[Stored data]
***

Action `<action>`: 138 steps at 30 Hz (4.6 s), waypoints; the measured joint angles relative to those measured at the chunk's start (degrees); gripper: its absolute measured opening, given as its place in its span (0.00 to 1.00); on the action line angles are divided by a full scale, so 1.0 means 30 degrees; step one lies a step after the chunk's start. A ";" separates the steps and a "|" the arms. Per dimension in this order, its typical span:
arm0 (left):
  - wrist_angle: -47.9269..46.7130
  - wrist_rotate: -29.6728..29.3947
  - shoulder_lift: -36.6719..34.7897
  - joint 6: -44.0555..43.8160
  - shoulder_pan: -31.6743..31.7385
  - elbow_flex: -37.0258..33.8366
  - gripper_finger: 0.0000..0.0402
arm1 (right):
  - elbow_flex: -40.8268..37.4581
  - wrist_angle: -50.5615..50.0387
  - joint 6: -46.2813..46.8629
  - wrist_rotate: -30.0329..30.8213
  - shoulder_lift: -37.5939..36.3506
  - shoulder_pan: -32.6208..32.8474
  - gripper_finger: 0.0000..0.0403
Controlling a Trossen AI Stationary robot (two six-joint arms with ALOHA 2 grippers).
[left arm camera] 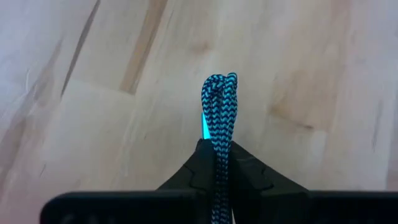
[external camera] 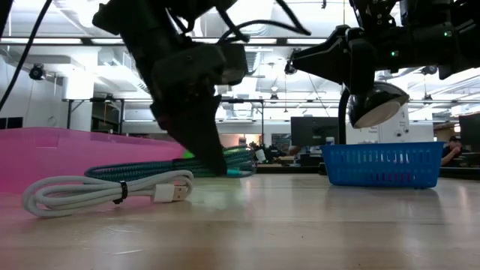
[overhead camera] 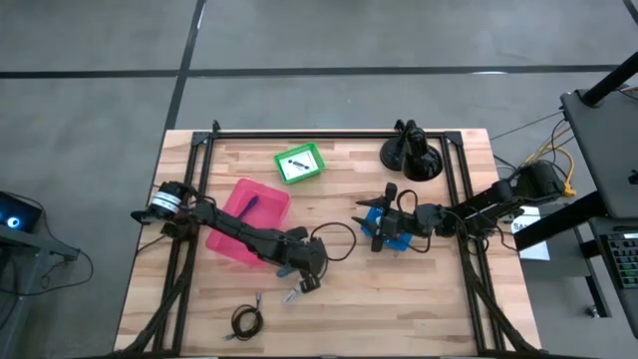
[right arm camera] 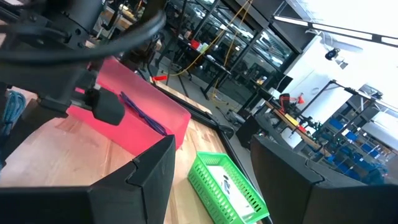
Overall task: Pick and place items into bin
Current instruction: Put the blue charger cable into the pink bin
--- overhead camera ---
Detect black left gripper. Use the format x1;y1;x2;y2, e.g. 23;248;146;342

***

## REQUIRED WORK
Restate each entry word for word; omit the pictures.

## COMPLETED EXERCISE
Action `<action>`: 138 steps at 30 Hz (4.6 s), waypoints; the measured joint angles relative to those measured at the chunk's start (degrees); gripper: its absolute measured opening, given as its place in its span (0.00 to 1.00); on the action line angles are divided by a full scale, so 1.0 means 30 degrees; step one lies a step after the chunk's start. A ";" separates the steps and a "|" the arms. Per dimension in this order, its typical span:
arm0 (left):
  - wrist_angle: -47.9269..46.7130
  - wrist_rotate: -29.6728..29.3947
  - shoulder_lift: -36.6719..34.7897
  - joint 6: -44.0555..43.8160
  - shoulder_pan: -31.6743..31.7385
  - elbow_flex: -37.0258..33.8366
  - gripper_finger: 0.0000..0.0402
arm1 (right):
  - elbow_flex: -40.8268..37.4581
  - wrist_angle: -50.5615..50.0387
  - joint 6: -46.2813..46.8629
  - wrist_rotate: -30.0329..30.8213
  - shoulder_lift: -37.5939..36.3506
  - shoulder_pan: -32.6208..32.8474
  - gripper_finger: 0.0000..0.0403
Controlling a Trossen AI Stationary robot (two six-joint arms with ALOHA 2 grippers).
[left arm camera] 
[external camera] 
[overhead camera] 
[right arm camera] 
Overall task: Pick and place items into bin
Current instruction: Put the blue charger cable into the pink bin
--- overhead camera ---
Detect black left gripper. Use the format x1;y1;x2;y2, e.g. 23;248;146;342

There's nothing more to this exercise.